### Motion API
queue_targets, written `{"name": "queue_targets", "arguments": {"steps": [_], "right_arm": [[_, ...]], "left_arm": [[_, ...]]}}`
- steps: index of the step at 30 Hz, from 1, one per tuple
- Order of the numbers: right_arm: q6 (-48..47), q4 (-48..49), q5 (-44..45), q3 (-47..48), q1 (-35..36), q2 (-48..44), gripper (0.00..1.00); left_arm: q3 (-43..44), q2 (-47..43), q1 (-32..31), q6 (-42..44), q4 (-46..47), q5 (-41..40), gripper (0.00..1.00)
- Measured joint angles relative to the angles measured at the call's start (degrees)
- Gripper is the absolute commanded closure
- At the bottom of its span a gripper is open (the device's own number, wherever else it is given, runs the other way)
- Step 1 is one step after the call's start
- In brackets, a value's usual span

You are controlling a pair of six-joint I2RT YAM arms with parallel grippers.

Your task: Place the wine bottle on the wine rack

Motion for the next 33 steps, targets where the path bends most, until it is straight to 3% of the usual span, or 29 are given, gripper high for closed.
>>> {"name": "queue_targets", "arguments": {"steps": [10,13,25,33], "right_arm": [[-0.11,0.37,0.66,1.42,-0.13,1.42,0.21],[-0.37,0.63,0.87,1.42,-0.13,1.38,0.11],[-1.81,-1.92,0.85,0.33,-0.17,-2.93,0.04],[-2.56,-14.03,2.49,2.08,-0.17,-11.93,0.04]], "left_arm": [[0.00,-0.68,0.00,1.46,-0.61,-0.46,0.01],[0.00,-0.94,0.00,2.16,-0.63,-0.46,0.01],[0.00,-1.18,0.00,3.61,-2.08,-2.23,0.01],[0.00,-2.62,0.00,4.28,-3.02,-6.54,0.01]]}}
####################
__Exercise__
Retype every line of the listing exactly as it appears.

__Task result__
### Motion API
queue_targets, written `{"name": "queue_targets", "arguments": {"steps": [_], "right_arm": [[_, ...]], "left_arm": [[_, ...]]}}`
- steps: index of the step at 30 Hz, from 1, one per tuple
- Order of the numbers: right_arm: q6 (-48..47), q4 (-48..49), q5 (-44..45), q3 (-47..48), q1 (-35..36), q2 (-48..44), gripper (0.00..1.00); left_arm: q3 (-43..44), q2 (-47..43), q1 (-32..31), q6 (-42..44), q4 (-46..47), q5 (-41..40), gripper (0.00..1.00)
- Measured joint angles relative to the angles measured at the call's start (degrees)
- Gripper is the absolute commanded closure
- At the bottom of its span a gripper is open (the device's own number, wherever else it is given, runs the other way)
- Step 1 is one step after the call's start
- In brackets, a value's usual span

You are controlling a pair of six-joint I2RT YAM arms with parallel grippers.

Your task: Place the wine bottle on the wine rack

Motion for the next 33 steps, targets where the path bends most, until it is straight to 3% of the usual span, or 29 are given, gripper high for closed.
>>> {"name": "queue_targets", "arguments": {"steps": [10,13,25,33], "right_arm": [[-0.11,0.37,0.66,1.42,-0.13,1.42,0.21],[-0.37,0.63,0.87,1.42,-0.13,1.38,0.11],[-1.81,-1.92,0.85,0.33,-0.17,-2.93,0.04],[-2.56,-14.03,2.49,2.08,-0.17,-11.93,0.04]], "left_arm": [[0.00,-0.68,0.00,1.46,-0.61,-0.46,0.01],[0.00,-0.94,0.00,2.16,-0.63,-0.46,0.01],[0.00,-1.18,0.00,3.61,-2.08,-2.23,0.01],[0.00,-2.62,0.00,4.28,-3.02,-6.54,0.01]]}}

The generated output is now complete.